__DESCRIPTION OF THE TASK__: Exactly the lines below from the one with "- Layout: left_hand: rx" up to and including the one with "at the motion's" make up the answer, with nothing else added.

Dataset entries
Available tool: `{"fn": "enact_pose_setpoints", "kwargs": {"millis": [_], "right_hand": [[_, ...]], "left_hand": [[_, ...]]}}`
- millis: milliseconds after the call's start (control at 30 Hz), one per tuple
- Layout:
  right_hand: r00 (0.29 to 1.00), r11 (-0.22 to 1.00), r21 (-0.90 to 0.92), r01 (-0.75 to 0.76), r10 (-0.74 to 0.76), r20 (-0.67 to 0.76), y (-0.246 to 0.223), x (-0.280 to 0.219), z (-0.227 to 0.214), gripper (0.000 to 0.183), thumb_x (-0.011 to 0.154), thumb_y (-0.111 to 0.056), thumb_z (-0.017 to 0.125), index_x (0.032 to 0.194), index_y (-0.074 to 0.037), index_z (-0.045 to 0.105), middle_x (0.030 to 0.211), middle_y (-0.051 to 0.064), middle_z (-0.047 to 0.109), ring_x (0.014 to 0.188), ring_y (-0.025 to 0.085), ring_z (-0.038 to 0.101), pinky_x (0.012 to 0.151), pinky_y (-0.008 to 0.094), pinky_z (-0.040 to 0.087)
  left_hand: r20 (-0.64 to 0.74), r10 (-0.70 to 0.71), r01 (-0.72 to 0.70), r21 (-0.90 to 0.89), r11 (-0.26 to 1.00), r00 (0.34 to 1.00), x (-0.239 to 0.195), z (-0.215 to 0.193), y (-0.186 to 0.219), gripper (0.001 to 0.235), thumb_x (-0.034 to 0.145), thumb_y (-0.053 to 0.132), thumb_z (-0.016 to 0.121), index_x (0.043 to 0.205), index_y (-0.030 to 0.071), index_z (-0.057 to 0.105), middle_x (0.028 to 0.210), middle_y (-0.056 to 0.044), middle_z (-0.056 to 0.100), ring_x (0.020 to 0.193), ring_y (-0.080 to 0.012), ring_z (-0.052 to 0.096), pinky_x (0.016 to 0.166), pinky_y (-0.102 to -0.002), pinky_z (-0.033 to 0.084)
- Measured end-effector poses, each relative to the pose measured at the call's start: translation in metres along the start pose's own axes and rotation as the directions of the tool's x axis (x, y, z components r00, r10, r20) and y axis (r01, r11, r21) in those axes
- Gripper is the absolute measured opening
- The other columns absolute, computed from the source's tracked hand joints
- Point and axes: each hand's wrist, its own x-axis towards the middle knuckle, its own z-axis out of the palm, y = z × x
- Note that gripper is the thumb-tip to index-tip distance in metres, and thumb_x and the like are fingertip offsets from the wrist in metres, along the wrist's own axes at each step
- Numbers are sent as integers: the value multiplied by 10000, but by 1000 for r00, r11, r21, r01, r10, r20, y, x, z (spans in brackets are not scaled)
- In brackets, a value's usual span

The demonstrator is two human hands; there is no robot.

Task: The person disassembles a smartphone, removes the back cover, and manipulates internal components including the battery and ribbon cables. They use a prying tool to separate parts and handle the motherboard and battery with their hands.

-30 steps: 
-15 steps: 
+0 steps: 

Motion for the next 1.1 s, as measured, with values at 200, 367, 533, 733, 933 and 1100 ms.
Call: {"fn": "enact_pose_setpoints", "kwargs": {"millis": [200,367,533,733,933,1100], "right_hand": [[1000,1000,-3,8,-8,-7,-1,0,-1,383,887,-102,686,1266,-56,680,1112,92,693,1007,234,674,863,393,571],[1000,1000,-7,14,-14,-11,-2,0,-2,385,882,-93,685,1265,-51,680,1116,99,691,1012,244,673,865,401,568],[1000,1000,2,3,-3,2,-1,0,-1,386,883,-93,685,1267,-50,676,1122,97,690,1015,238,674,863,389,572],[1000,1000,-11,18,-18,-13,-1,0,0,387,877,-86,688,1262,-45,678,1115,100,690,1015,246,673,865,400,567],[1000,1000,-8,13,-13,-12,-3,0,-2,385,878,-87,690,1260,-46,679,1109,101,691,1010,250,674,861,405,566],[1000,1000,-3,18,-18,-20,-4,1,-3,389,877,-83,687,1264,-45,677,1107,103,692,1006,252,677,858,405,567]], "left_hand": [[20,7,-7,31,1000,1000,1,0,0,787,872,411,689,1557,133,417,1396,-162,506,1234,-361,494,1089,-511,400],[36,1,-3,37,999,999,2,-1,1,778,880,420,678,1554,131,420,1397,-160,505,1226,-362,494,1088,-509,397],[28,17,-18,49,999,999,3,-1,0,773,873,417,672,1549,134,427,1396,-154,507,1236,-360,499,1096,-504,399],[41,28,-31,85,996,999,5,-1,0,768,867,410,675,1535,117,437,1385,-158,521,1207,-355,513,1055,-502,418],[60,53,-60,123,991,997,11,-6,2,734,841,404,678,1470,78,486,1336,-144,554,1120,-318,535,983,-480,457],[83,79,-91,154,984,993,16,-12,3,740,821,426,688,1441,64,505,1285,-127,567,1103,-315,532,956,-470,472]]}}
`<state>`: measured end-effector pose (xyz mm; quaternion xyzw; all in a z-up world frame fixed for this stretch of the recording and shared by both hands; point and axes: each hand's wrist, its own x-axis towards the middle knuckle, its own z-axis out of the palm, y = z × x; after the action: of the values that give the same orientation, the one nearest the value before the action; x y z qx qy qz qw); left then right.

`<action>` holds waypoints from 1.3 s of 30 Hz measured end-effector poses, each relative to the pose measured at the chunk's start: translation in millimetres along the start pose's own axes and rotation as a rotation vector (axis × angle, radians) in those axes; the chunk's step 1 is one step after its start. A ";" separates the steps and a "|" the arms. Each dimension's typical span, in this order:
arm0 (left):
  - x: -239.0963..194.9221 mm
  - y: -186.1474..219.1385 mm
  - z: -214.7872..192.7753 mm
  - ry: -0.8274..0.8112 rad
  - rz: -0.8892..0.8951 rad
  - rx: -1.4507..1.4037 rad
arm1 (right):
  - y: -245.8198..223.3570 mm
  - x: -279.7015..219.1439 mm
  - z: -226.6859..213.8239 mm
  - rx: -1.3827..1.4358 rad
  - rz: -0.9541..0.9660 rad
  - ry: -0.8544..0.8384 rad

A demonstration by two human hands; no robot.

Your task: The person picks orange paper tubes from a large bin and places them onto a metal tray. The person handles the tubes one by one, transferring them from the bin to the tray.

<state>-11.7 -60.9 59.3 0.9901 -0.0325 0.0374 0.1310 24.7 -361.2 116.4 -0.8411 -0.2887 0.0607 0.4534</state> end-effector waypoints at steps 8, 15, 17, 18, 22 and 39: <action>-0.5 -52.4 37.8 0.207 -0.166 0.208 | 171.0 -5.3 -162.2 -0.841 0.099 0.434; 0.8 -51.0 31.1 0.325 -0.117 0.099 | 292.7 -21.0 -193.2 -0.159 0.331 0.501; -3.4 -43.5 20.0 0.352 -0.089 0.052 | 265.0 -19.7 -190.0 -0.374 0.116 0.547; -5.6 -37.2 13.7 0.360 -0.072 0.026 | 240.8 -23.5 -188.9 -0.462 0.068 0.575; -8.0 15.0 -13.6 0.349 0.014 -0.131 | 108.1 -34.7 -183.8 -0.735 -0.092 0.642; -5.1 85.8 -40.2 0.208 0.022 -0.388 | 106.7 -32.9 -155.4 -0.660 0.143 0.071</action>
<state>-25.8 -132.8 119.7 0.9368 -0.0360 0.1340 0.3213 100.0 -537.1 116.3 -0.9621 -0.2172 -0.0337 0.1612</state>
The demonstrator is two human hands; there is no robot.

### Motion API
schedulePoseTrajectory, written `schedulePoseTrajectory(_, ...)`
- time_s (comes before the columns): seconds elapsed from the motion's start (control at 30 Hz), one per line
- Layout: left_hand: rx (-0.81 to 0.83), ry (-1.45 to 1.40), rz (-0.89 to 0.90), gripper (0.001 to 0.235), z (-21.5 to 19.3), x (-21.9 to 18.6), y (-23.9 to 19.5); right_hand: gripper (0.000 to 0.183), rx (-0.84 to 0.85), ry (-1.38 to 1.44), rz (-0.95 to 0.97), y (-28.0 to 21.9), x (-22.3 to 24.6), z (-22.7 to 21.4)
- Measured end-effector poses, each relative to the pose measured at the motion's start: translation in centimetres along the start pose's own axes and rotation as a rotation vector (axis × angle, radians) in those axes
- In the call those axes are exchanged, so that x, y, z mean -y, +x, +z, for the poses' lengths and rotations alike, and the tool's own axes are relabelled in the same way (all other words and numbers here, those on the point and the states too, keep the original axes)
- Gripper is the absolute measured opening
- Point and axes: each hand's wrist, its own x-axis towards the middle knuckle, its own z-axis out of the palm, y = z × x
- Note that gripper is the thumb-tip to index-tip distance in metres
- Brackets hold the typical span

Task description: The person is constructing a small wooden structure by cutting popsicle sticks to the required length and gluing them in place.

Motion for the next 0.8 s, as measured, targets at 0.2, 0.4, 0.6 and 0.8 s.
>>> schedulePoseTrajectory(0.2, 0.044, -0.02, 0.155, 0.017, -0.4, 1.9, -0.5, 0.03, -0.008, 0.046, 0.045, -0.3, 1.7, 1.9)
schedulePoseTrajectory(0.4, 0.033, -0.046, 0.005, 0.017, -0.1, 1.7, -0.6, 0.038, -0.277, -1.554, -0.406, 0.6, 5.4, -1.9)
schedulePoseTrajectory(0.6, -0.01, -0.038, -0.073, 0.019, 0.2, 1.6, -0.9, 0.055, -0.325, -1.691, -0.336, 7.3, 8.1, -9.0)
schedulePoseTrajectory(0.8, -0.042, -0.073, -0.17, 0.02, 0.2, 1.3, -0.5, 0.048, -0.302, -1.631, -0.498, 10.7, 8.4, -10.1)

__RESPONSE__:
- Layout: left_hand: rx (-0.81 to 0.83), ry (-1.45 to 1.40), rz (-0.89 to 0.90), gripper (0.001 to 0.235), z (-21.5 to 19.3), x (-21.9 to 18.6), y (-23.9 to 19.5); right_hand: gripper (0.000 to 0.183), rx (-0.84 to 0.85), ry (-1.38 to 1.44), rz (-0.95 to 0.97), y (-28.0 to 21.9), x (-22.3 to 24.6), z (-22.7 to 21.4)
- Measured end-effector poses, each relative to the pose measured at the motion's start: translation in centimetres along the start pose's own axes and rotation as a rotation vector (axis × angle, radians) in those axes

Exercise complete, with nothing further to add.